| Problem to solve |
Look through the data below and extract, unchanged, the lines from the one that contains "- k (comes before" to the one that contains "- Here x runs", both included.

| Supplied entries |
━━━━━━━━━━━━━━━━━━━━━━━━━━━━━━
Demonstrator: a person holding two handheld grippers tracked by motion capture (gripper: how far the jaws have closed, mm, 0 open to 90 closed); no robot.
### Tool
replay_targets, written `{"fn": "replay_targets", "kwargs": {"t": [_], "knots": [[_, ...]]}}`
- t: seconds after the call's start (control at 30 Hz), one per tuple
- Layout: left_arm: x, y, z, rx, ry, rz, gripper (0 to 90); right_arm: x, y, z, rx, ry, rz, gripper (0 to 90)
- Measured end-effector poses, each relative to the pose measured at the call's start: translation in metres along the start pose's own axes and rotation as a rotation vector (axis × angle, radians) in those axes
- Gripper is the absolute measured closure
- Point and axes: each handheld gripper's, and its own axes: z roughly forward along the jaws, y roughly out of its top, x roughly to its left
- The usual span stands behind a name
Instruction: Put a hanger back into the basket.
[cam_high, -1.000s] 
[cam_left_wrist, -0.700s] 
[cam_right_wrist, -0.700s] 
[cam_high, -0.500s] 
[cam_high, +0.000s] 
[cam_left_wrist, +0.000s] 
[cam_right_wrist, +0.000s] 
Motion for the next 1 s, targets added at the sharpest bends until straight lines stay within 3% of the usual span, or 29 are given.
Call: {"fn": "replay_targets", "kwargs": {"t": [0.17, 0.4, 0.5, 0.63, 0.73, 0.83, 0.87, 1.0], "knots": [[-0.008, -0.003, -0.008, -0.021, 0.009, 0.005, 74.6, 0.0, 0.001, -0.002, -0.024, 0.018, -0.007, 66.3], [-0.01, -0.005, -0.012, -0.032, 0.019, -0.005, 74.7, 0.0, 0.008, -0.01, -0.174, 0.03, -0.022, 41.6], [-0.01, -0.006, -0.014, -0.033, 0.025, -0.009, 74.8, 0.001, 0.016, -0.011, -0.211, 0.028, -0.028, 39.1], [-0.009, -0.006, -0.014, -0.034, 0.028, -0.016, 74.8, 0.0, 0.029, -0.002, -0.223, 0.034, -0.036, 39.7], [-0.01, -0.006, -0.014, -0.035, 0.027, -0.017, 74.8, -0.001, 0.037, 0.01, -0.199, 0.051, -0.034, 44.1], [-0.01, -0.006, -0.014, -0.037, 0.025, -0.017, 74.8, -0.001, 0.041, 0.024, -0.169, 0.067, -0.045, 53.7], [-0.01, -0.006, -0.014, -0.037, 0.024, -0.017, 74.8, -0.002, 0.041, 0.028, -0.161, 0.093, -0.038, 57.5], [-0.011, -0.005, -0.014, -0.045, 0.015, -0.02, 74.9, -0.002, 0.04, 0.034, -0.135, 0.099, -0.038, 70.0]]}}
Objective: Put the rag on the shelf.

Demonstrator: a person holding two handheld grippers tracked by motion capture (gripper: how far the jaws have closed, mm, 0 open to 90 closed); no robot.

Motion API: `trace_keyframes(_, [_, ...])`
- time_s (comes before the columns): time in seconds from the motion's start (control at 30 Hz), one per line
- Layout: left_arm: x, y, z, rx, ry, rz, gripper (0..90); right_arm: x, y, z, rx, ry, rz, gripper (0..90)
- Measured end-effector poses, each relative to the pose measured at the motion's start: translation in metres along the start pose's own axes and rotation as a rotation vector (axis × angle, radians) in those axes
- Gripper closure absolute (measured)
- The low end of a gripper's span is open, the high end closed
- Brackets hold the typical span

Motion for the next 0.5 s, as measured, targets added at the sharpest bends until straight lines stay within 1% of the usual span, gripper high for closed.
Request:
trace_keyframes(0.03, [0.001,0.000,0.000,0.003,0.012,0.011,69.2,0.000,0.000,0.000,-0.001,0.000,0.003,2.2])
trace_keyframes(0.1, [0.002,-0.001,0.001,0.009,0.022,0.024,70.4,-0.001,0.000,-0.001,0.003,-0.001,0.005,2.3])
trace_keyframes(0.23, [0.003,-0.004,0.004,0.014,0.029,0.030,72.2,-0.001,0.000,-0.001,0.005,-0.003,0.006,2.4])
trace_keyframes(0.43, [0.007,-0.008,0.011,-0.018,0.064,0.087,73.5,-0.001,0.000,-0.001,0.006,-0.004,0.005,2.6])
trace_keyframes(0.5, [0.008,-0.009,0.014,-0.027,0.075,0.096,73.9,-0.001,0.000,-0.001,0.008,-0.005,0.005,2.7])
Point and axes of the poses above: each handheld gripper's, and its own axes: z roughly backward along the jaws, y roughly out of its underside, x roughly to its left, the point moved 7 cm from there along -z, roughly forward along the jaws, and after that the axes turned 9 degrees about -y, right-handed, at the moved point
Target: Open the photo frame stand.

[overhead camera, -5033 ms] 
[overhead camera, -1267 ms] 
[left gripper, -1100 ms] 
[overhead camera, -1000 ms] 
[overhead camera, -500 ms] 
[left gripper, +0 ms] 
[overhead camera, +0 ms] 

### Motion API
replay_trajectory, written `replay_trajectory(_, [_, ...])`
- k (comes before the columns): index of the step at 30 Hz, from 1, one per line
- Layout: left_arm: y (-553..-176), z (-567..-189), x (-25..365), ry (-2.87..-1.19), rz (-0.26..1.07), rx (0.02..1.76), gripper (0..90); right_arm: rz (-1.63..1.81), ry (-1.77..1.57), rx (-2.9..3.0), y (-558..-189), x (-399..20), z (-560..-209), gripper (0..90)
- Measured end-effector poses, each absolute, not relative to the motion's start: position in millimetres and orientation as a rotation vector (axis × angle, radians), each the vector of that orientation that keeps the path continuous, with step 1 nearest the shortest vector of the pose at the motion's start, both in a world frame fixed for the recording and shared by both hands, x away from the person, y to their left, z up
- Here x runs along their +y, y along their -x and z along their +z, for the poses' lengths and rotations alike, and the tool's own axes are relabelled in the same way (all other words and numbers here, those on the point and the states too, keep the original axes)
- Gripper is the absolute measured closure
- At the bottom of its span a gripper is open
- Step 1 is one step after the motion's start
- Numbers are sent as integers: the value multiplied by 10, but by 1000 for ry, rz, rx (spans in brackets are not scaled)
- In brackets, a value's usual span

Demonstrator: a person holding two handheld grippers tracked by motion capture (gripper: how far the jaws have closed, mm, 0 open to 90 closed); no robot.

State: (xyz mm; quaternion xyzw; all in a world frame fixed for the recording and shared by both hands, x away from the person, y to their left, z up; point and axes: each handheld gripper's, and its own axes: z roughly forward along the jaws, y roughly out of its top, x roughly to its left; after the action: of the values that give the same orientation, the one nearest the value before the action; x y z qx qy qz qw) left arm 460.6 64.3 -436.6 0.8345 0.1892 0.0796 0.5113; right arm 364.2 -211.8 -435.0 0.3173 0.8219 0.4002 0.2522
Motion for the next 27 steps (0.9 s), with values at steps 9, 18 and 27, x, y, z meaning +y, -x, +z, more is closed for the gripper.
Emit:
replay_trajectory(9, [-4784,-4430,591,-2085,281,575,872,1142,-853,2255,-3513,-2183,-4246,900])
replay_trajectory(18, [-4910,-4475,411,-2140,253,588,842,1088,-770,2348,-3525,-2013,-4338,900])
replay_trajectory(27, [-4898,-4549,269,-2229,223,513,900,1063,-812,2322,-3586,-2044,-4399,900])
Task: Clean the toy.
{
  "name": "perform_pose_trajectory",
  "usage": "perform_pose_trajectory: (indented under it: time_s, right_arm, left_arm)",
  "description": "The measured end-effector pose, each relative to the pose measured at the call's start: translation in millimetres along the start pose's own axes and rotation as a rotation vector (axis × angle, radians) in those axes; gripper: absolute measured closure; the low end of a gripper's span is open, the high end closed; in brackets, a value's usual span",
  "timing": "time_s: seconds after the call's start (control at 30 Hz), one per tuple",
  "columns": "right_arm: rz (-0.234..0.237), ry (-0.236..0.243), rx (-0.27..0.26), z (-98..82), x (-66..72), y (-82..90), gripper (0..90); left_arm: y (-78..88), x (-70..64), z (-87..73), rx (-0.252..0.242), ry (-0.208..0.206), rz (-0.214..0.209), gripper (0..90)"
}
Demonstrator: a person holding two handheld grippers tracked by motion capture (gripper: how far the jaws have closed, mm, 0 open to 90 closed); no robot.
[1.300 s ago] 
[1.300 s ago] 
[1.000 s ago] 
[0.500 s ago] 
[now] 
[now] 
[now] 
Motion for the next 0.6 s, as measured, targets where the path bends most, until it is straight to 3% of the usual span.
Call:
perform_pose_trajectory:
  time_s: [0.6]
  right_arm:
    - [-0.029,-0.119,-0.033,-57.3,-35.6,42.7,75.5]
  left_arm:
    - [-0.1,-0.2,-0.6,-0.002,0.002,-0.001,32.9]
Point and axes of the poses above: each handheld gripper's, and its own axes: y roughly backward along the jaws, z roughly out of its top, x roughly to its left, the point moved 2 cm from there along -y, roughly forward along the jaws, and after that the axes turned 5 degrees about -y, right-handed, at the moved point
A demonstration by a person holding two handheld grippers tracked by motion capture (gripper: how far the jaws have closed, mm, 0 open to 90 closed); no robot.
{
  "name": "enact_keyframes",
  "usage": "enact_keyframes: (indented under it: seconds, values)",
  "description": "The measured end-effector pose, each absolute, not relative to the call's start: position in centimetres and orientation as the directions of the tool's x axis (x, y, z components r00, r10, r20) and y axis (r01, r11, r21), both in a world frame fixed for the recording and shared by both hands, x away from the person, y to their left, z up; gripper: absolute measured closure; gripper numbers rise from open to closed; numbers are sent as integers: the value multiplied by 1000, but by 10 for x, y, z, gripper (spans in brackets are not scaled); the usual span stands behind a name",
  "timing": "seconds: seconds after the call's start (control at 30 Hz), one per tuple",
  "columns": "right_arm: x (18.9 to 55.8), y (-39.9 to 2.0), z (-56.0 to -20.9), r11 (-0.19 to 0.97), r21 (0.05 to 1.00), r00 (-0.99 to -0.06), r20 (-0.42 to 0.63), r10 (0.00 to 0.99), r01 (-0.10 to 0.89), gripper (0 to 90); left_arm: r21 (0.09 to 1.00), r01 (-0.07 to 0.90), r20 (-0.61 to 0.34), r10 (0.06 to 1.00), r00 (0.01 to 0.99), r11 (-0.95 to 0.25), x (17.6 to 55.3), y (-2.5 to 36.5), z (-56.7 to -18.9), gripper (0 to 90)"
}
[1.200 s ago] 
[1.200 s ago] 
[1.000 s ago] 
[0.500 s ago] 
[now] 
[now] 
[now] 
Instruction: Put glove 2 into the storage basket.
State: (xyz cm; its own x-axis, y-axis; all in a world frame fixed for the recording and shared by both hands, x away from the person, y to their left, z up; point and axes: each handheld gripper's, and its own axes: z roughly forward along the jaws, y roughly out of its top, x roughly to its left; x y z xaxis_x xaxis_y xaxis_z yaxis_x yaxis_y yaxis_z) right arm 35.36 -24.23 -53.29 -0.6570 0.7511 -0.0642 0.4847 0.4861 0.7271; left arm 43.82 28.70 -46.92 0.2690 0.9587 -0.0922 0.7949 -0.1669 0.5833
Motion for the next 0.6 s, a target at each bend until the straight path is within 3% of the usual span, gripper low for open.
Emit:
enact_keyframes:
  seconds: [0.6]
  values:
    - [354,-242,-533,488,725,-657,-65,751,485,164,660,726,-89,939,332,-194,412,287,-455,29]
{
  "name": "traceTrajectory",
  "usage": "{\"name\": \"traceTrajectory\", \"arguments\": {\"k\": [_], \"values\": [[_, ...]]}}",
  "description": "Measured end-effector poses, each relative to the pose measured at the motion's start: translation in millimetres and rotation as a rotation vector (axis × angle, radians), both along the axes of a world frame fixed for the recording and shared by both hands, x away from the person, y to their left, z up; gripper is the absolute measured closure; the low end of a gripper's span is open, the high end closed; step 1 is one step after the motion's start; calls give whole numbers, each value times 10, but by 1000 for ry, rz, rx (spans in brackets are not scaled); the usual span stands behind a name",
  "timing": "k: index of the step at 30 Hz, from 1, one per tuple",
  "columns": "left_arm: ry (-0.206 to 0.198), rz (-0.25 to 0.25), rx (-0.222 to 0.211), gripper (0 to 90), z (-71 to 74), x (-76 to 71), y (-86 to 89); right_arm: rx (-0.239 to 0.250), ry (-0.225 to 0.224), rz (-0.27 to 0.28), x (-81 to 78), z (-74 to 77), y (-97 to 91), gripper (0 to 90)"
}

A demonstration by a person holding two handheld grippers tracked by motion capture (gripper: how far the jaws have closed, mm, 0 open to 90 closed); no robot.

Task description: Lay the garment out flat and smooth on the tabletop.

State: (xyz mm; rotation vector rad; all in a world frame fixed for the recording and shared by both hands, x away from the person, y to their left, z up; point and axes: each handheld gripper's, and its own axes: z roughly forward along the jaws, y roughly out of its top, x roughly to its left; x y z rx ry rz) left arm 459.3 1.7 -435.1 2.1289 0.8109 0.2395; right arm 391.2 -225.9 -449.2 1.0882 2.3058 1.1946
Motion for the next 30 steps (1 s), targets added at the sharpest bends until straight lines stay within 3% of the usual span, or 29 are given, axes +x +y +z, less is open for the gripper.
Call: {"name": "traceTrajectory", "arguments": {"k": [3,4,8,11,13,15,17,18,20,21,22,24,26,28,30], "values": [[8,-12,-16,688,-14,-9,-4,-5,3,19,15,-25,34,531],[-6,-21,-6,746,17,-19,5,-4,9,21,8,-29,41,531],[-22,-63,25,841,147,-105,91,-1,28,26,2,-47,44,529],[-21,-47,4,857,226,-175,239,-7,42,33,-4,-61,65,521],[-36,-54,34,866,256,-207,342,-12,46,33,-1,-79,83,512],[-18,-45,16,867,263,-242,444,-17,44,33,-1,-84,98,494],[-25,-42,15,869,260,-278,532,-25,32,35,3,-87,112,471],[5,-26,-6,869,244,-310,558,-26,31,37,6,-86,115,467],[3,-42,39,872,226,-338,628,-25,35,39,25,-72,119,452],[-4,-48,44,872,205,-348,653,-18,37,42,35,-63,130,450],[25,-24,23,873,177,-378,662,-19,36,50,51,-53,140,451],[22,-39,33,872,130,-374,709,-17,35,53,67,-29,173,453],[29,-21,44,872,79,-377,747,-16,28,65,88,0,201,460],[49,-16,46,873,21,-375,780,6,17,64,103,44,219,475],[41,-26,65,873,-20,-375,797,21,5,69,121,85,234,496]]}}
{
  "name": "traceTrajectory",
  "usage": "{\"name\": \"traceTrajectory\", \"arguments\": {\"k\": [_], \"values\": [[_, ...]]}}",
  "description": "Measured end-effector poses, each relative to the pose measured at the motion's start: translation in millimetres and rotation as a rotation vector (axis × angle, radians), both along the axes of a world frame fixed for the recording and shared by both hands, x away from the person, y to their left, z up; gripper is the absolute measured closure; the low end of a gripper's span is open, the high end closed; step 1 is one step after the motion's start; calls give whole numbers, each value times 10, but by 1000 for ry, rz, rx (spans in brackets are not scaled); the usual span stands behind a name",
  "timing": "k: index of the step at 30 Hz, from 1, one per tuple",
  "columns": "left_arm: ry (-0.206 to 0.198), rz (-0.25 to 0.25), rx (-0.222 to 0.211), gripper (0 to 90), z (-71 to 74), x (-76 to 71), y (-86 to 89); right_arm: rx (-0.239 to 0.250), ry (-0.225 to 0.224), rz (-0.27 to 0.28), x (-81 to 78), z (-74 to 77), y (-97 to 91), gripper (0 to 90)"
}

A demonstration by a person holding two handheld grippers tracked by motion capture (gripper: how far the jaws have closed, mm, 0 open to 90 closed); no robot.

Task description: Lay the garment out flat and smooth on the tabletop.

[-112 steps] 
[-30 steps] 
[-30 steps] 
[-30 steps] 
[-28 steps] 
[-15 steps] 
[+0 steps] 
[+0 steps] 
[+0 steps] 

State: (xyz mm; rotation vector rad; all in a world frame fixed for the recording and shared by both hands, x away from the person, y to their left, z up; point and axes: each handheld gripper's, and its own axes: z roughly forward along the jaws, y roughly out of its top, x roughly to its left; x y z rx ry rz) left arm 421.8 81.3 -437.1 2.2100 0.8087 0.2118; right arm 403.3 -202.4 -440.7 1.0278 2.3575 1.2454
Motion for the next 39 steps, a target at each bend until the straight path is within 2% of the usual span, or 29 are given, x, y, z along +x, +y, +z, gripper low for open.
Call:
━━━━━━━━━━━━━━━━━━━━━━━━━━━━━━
| Answer to the problem |
- k (comes before the columns): index of the step at 30 Hz, from 1, one per line
- Layout: left_arm: y (-553..-176), z (-567..-189), x (-25..365), ry (-2.87..-1.19), rz (-0.26..1.07), rx (0.02..1.76), gripper (0..90); right_arm: rz (-1.63..1.81), ry (-1.77..1.57), rx (-2.9..3.0), y (-558..-189), x (-399..20), z (-560..-209), gripper (0..90)
- Measured end-effector poses, each absolute, not relative to the motion's start: position in millimetres and orientation as a rotation vector (axis × angle, radians), each the vector of that orientation that keeps the path continuous, with step 1 nearest the shortest vector of the pose at the motion's start, both in a world frame fixed for the recording and shared by both hands, x away from the person, y to their left, z up
- Here x runs along their +y, y along their -x and z along their +z, for the poses' lengths and rotations alike, and the tool's own axes are relabelled in the same way (all other words and numbers here, those on the point and the states too, keep the original axes)

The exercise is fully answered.